In the end, three of the candidates made it through the primaries in their respective races—Aguirre and Mancks (who automatically advanced to the general election), and Ramirez. In the general election, Ramirez was the only one to win his seat. He’s now on the county’s board of commissioners. Voters also bid adieu to Commissioner Ann Murguia, who was often at the center of controversy in the county.
10. Open Spaces still owes nearly half a million bucks to its vendors
It was revealed that the two-months long arts festival called Open Spaces has still not paid many of the vendors from the work they did for the festival that took place in fall of 2018. The executive director of the agency that oversaw the festival, KC Creates, said they missed the mark on projecting the revenue Open Spaces would bring in and that expenditures were higher than expected. The city of KCMO injected $375,000 earlier in the year to help make up for losses, but KC Creates was still in too much debt to pay all of its bills.

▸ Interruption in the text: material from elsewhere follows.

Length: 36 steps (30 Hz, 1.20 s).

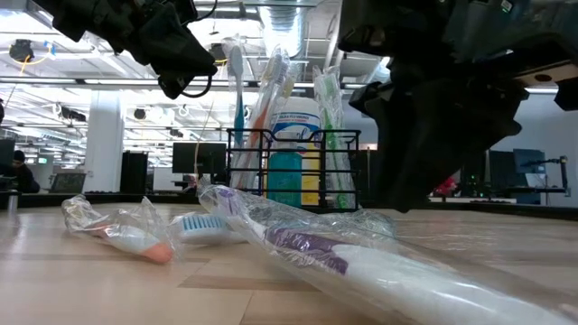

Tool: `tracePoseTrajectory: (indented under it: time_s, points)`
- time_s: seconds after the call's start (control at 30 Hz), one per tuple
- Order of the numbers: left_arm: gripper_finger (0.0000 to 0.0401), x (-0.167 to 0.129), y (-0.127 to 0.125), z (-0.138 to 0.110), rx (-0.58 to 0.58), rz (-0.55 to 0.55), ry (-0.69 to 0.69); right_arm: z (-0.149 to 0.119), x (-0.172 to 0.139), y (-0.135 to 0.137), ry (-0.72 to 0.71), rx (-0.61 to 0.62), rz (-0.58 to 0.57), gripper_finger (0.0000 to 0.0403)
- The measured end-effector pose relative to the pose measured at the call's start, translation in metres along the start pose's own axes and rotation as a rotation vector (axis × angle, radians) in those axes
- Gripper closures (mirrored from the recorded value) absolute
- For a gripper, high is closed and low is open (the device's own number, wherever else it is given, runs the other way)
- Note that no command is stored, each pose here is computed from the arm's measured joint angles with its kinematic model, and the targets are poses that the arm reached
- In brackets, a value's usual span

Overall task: Pick & Place toothbrushing station
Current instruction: Put the green toothbrush into the black mesh organizer

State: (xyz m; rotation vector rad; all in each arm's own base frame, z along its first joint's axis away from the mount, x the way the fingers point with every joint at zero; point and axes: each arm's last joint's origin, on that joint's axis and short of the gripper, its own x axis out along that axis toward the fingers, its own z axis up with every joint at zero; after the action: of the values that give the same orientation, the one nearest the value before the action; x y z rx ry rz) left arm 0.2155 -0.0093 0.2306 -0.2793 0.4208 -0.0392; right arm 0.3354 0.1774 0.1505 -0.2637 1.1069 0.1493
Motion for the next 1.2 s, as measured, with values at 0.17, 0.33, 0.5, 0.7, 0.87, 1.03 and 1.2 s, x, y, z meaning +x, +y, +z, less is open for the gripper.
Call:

11. Valley Oaks Steak Company—controversial scourge of Powell Gardens—will close
The controversial Valley Oaks Steak Company closed in August. Since early 2018, the company had been at the center of lawsuits and appeals filed by Powell Gardens and local residents after the concentrated animal feeding operation applied for a permit that would allow Valley Oaks to expand from 999 beef cows to 6,999.
Valley Oaks sat three miles down the road from Powell Gardens, a botanical garden 40 miles southeast of Kansas City that sees over 100,000 visitors a year. It was also within a three-mile range of somewhere between 500 and 880 homes.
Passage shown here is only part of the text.